Records contained in a dataset
----

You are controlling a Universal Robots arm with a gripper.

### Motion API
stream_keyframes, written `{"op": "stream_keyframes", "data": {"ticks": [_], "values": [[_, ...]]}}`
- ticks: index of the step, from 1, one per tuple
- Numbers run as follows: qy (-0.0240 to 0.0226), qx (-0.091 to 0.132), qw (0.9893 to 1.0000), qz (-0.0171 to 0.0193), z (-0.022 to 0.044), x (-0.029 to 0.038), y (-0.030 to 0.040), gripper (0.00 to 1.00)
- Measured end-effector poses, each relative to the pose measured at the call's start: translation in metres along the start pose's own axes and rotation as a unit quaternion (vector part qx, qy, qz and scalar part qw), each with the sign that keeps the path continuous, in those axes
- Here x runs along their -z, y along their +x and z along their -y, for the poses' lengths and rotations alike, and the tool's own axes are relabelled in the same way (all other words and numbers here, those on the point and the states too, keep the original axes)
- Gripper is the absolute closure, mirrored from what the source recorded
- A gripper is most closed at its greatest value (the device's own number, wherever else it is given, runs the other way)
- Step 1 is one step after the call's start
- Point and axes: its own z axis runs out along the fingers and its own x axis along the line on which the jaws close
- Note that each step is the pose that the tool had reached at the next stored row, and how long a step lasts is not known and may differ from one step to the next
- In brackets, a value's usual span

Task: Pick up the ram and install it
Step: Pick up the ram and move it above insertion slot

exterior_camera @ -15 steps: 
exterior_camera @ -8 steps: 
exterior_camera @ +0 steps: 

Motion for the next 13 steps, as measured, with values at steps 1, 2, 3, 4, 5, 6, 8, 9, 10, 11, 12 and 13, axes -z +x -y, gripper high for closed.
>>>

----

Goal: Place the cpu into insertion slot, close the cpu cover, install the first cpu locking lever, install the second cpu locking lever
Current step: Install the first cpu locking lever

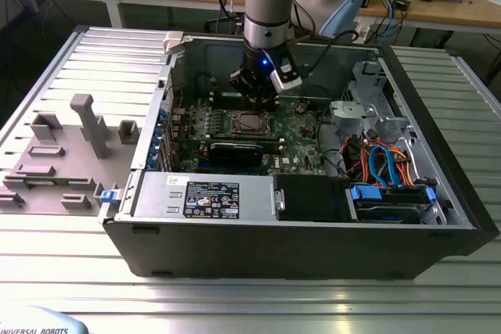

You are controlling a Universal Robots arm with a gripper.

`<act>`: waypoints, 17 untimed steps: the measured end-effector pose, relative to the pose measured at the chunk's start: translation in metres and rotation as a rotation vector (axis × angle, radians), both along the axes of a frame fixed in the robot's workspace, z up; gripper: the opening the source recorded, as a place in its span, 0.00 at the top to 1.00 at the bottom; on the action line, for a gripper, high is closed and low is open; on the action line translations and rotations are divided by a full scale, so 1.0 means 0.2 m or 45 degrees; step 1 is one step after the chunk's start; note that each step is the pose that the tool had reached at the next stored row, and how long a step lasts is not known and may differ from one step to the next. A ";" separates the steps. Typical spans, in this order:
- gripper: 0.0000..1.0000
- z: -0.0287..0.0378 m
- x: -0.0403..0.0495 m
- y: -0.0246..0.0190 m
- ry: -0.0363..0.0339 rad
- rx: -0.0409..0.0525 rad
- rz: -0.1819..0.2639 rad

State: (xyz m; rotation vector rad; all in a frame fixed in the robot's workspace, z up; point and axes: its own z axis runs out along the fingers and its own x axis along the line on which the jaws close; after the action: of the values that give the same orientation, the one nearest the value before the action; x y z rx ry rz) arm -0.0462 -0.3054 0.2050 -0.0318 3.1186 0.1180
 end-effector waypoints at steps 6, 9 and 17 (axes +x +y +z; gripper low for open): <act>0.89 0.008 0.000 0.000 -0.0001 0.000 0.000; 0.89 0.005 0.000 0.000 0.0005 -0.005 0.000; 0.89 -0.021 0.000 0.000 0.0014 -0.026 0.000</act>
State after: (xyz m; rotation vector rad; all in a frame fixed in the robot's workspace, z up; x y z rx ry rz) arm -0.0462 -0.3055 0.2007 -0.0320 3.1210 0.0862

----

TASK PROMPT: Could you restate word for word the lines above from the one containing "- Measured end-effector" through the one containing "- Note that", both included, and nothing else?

EXERCISE SOLUTION:
- Measured end-effector poses, each relative to the pose measured at the call's start: translation in metres along the start pose's own axes and rotation as a unit quaternion (vector part qx, qy, qz and scalar part qw), each with the sign that keeps the path continuous, in those axes
- Here x runs along their -z, y along their +x and z along their -y, for the poses' lengths and rotations alike, and the tool's own axes are relabelled in the same way (all other words and numbers here, those on the point and the states too, keep the original axes)
- Gripper is the absolute closure, mirrored from what the source recorded
- A gripper is most closed at its greatest value (the device's own number, wherever else it is given, runs the other way)
- Step 1 is one step after the call's start
- Point and axes: its own z axis runs out along the fingers and its own x axis along the line on which the jaws close
- Note that each step is the pose that the tool had reached at the next stored row, and how long a step lasts is not known and may differ from one step to the next

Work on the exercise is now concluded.